Director Judy Poplawski must be living right to have attracted so many talented actors. And the three people who cast the show were truly inspired, sometimes casting against expectations (remember, this is a show most people have seen on stage or in movies many times) and having it work out better than right.

Fiddler, of course, takes place in 1905 in the little Russian village of Anatevka, where Jews live a life as precarious as a fiddler perched on a roof. Their neighbors are Gentiles who follow the orders of the czar (and probably their own inclinations) and rough up the Jews from time to time just for sport. The story revolves around the dairyman Tevye, his wife Golde (Mary Anderson Osher) and their five daughters, three of them of marriageable age. As with previous generations, Tevye plans to choose prosperous, learned husbands for his daughters. The girls have other ideas, and this break with tradition is what drives the action.

In this production, it's the cast that makes it soar.

Start with Poe, one of the most gifted performers to grace a stage in this area, both amateur and professional. He knows this role; he is this role, and he is so gracefully confident that the audience cannot help but suspend disbelief in the best tradition of theater. Poe's voice and every gesture seem as natural as summer rain.

When Poe's Tevye speaks directly to God and asks him "Why?" he is so real you half expect an answer to come from out of the ceiling.

The three oldest daughters were cast perfectly, as were their husbands-to-be.

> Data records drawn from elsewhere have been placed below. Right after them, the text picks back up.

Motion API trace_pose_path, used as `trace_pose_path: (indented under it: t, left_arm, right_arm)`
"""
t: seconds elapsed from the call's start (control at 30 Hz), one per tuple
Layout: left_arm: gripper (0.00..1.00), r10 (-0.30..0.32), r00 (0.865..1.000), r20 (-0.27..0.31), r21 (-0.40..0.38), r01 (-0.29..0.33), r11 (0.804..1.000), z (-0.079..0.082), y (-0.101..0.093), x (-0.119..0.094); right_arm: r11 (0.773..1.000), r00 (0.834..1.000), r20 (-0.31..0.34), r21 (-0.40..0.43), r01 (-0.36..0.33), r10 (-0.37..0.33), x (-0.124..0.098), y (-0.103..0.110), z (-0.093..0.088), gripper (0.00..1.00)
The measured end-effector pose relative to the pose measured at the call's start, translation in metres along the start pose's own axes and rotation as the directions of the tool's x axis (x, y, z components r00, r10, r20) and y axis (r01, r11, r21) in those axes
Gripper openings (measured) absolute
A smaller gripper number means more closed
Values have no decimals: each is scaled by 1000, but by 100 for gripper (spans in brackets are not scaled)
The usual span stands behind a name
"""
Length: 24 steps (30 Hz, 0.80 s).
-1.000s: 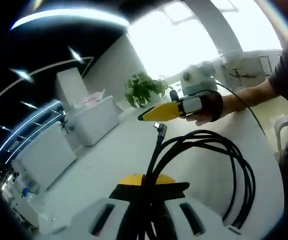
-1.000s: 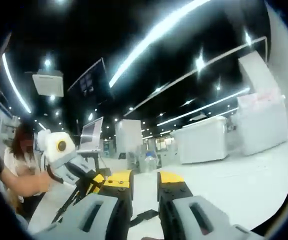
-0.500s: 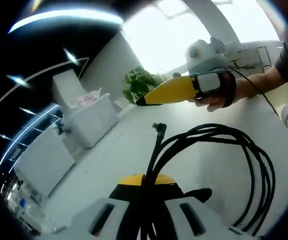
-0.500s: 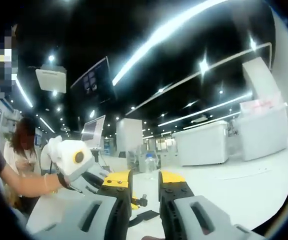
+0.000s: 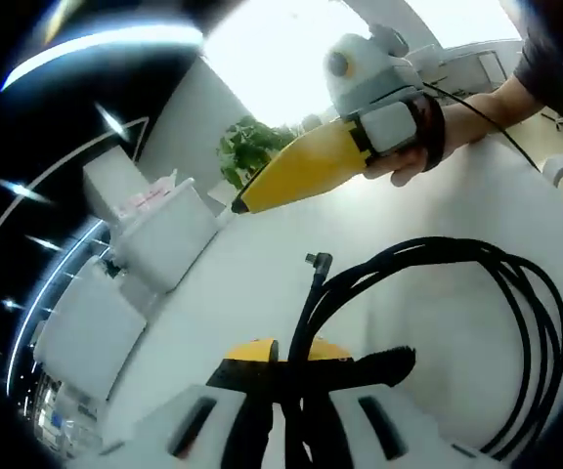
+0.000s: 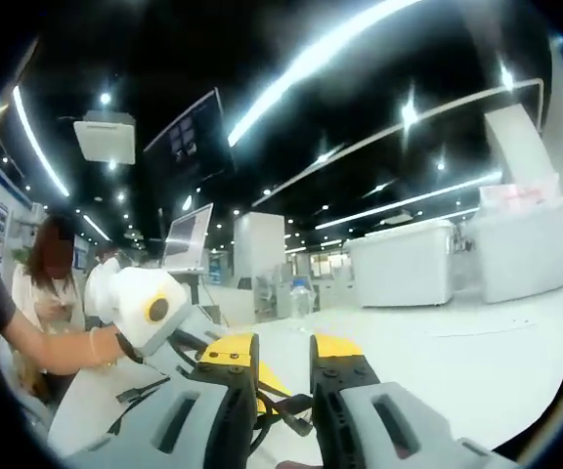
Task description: Coil the Type-C to USB data cable on the desktop and secure it with Velcro straps.
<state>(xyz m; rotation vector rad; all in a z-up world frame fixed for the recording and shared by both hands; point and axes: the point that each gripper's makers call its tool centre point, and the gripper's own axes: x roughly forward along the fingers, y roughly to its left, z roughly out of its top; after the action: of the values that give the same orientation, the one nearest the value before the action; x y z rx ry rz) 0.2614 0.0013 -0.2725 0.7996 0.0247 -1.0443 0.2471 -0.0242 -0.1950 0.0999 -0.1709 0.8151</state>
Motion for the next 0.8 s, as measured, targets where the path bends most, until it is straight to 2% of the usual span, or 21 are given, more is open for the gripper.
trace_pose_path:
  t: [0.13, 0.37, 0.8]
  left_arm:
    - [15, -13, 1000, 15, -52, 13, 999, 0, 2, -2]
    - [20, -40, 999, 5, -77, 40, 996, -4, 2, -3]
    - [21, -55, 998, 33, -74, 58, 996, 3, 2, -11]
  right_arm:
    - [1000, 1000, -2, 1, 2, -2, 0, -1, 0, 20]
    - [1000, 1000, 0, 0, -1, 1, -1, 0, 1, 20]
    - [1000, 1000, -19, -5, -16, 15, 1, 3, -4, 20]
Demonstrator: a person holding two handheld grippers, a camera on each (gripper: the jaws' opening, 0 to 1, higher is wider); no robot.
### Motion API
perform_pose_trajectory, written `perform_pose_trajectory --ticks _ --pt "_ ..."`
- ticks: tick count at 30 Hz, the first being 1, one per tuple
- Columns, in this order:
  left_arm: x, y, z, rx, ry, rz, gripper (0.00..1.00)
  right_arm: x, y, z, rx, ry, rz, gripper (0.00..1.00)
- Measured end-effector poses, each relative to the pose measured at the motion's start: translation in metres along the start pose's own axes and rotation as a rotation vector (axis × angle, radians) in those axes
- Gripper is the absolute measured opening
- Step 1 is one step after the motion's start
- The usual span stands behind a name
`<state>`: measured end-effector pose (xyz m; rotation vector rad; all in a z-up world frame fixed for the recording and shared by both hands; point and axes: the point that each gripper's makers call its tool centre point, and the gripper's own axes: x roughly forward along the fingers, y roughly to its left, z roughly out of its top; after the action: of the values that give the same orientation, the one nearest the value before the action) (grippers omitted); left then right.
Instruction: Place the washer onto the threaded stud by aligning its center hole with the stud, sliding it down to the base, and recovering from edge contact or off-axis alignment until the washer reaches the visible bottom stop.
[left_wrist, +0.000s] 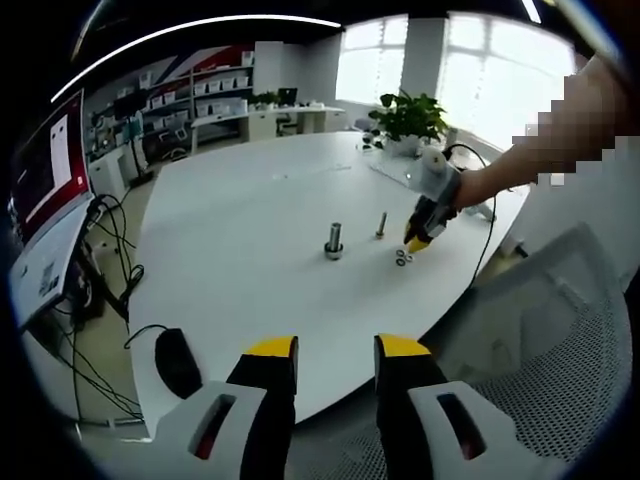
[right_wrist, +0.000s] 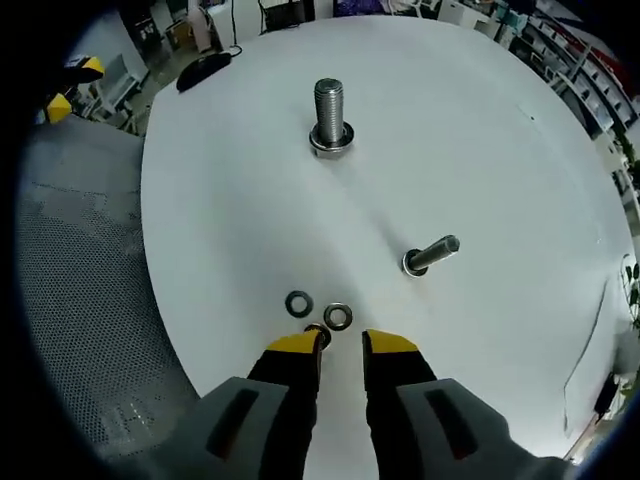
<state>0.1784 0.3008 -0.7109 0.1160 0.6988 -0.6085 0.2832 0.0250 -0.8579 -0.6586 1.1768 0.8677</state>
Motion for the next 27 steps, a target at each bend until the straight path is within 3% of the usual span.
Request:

There's Tzeitel the eldest, done with reserve and maturity by Cara Schell; and Hodel, the second oldest, done with passion by Briana Suojanen, whose lovely voice shimmers with emotion as she contemplates being Far From the Home I Love to be with her beloved. Middle daughter Chava, the family's true rebel, seems as fragile and elusive as a butterfly as done by the wispy Briana Waldorf.

Their suitors were as well-cast as the daughters. Drew Lundquist does the role of his life as Motel, the tailor, Tzeitel's unlikely love. Lundquist has done some fine work at Richey Suncoast in the past, but his voice has never been better than it is in Miracle of Miracles, and his performance never more genuine.

Matthew McLaughlin is the perfect intellectual Perchik, Hodel's suitor. This Perchik is likable - lovable, in fact - and it's McLaughlin's treatment of him that makes it happen. When this supposedly detached revolutionary sings a warm and connected Now I Have Everything when he finally wins Hodel's heart, you can believe it.

Young Cody Carlson surprises in the role of the Russian soldier Fyedka, who woos the vulnerable and beautiful Chava. Carlson is most convincing as a conscript doing his soldierly duty even as it crushes his heart.

Others of note are Mark Pinals as the rough butcher Lazar Wolf, Jeffrey Oles as Mendel the Rabbi's son, Mike Jones as the doddering Rabbi, Dorothy Michaelis as the demanding ghost of Grandma Tzeitel, Deanna Calandrillo as Lazar Wolf's late wife Fruma-Sarah, Nicholas Lisciandro as the conflicted Constable and Mary Frances Kirkpatrick as the busybody Yenta.

With all this, though, the production is not without its flaws. The humongous number in the show requires some creative casting, mainly the Russian soldiers, but after the first doubletake, you realize they don't look much more pubescent than some of the kids you see in today's army.

And in a genuine act of God, the hideous, headache-inducing strobe light used the first couple of nights during the melancholy Anatevka near the end of the show was apparently knocked out of commission by lightning and no longer breaks the mood that has been building during the rest of the show.